> Goal of the exercise:
Look through the lines below; wherever the word "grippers" appears, copy that line.

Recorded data
══════

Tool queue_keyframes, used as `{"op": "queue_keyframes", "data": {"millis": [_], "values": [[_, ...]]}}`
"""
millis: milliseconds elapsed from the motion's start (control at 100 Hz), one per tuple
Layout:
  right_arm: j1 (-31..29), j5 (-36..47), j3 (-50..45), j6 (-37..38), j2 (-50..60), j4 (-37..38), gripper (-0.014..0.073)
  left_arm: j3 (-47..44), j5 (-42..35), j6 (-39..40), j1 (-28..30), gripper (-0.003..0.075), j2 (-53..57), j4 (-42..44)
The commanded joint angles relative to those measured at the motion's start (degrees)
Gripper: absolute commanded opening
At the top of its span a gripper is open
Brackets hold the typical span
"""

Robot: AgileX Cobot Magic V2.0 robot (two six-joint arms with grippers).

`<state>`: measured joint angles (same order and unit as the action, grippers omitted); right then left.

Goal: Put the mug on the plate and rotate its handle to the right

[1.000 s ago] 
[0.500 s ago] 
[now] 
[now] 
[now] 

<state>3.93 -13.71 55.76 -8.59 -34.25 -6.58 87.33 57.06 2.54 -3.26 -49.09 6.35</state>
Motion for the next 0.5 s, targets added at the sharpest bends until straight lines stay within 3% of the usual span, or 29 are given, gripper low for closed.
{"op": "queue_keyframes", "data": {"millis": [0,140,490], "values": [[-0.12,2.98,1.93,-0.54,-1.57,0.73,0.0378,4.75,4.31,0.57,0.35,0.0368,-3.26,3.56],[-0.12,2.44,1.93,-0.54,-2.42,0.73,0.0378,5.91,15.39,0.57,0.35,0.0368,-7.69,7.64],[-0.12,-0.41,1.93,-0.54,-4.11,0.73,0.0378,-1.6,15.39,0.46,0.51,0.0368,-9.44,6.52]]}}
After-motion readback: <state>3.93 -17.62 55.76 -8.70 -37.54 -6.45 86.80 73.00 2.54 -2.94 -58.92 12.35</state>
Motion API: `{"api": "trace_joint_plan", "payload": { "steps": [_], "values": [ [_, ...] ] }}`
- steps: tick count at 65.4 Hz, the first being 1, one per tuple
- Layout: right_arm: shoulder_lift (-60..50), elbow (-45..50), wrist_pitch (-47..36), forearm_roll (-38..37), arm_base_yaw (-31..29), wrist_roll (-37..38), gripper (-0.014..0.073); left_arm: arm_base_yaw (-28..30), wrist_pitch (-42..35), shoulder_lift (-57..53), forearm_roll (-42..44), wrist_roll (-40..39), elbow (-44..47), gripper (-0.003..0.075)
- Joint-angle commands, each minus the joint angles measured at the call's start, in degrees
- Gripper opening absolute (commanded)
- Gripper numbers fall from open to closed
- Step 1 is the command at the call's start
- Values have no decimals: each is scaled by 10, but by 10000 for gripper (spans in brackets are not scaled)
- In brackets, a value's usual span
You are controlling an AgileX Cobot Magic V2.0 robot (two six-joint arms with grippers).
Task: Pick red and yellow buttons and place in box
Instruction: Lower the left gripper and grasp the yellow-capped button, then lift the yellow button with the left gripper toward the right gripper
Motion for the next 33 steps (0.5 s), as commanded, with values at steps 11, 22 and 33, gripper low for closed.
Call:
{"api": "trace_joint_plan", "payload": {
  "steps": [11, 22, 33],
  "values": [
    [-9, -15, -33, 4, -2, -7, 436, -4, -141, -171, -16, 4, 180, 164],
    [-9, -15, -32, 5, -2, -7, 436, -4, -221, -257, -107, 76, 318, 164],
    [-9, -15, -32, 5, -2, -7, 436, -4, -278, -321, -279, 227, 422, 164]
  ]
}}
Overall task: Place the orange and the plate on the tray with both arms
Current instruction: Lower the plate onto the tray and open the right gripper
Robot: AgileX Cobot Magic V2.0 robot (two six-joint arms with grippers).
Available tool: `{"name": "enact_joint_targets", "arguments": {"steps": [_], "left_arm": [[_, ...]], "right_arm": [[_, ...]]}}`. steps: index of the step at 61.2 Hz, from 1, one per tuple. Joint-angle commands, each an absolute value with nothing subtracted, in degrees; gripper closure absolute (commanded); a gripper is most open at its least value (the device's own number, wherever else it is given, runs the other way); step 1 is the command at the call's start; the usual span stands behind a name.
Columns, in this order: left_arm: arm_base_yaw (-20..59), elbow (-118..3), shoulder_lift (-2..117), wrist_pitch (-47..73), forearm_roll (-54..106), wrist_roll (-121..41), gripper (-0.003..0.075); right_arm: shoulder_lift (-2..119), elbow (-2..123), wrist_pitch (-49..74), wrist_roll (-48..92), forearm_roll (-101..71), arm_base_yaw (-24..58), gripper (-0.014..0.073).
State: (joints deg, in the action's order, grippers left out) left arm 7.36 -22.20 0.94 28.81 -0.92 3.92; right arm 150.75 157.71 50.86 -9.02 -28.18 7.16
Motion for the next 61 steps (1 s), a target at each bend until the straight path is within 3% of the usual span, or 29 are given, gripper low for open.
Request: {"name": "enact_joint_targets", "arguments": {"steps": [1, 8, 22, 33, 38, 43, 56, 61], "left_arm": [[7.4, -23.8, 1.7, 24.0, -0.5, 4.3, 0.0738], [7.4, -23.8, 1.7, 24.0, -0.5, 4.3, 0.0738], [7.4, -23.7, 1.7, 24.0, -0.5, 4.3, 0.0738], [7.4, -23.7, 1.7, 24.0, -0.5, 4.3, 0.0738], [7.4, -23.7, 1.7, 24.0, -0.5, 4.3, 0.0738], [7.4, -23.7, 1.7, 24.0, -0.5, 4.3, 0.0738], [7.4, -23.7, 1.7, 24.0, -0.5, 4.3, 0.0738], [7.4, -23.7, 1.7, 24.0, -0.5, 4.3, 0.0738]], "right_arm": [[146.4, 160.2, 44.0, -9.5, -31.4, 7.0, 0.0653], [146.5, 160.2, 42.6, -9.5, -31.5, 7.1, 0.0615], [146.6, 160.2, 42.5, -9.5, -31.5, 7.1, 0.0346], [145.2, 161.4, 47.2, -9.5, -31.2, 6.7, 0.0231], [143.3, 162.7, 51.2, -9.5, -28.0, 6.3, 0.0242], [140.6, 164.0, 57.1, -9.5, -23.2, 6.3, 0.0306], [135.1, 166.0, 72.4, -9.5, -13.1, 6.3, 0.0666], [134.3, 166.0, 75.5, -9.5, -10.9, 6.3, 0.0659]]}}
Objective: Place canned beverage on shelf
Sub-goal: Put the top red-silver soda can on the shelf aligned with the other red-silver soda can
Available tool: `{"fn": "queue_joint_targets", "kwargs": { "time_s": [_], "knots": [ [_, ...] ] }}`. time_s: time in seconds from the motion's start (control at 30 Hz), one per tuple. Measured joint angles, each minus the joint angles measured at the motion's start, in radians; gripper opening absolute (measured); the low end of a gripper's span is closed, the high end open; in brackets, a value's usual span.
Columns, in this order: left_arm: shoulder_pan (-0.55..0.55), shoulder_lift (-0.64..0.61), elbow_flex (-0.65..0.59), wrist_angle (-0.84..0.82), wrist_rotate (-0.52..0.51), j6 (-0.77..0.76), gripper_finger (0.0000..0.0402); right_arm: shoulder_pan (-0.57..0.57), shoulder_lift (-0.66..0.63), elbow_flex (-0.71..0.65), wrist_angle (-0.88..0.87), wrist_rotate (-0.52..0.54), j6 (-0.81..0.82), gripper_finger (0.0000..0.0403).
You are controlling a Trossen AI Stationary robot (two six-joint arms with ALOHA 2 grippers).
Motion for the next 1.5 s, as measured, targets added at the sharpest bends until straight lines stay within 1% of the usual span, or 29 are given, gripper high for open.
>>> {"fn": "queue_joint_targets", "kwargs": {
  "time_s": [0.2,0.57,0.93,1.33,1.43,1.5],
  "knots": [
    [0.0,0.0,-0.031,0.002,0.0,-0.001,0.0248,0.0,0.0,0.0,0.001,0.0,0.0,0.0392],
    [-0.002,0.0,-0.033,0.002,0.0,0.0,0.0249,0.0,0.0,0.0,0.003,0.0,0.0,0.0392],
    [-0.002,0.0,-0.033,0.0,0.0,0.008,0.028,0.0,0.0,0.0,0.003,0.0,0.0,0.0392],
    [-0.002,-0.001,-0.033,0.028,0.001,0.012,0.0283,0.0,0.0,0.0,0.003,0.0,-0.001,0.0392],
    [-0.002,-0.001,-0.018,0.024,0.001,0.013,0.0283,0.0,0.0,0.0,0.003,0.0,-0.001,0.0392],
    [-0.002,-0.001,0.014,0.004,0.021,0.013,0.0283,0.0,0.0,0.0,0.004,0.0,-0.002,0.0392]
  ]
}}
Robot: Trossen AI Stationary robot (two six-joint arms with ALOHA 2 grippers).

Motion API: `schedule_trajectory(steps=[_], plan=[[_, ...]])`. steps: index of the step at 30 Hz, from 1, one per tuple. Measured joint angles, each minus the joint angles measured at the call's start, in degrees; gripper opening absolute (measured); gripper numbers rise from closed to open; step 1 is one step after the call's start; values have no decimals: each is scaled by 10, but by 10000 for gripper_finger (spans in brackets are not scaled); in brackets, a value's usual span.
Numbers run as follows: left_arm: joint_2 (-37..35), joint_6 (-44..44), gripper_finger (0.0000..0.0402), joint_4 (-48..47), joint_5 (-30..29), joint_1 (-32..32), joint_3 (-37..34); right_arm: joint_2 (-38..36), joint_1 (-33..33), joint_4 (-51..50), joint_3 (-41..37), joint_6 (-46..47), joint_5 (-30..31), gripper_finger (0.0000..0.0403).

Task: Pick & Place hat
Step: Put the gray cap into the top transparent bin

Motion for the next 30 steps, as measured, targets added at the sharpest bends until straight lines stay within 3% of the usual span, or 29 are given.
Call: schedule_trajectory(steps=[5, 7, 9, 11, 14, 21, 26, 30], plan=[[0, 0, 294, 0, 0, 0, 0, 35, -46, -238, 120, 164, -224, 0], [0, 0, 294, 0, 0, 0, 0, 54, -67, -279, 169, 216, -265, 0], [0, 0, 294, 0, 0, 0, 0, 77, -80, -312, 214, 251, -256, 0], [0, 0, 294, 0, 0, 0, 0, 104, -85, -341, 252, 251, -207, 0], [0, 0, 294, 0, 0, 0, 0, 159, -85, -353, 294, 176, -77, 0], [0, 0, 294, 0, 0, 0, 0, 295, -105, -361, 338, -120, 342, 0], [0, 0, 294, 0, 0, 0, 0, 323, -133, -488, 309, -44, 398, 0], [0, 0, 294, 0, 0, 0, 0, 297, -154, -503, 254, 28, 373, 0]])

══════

> Task response:
Robot: AgileX Cobot Magic V2.0 robot (two six-joint arms with grippers).
`<state>`: measured joint angles (same order and unit as the action, grippers omitted); right then left.
You are controlling an AgileX Cobot Magic V2.0 robot (two six-joint arms with grippers).
Robot: AgileX Cobot Magic V2.0 robot (two six-joint arms with grippers).
State: (joints deg, in the action's order, grippers left out) left arm 7.36 -22.20 0.94 28.81 -0.92 3.92; right arm 150.75 157.71 50.86 -9.02 -28.18 7.16
You are controlling a Trossen AI Stationary robot (two six-joint arms with ALOHA 2 grippers).
Robot: Trossen AI Stationary robot (two six-joint arms with ALOHA 2 grippers).

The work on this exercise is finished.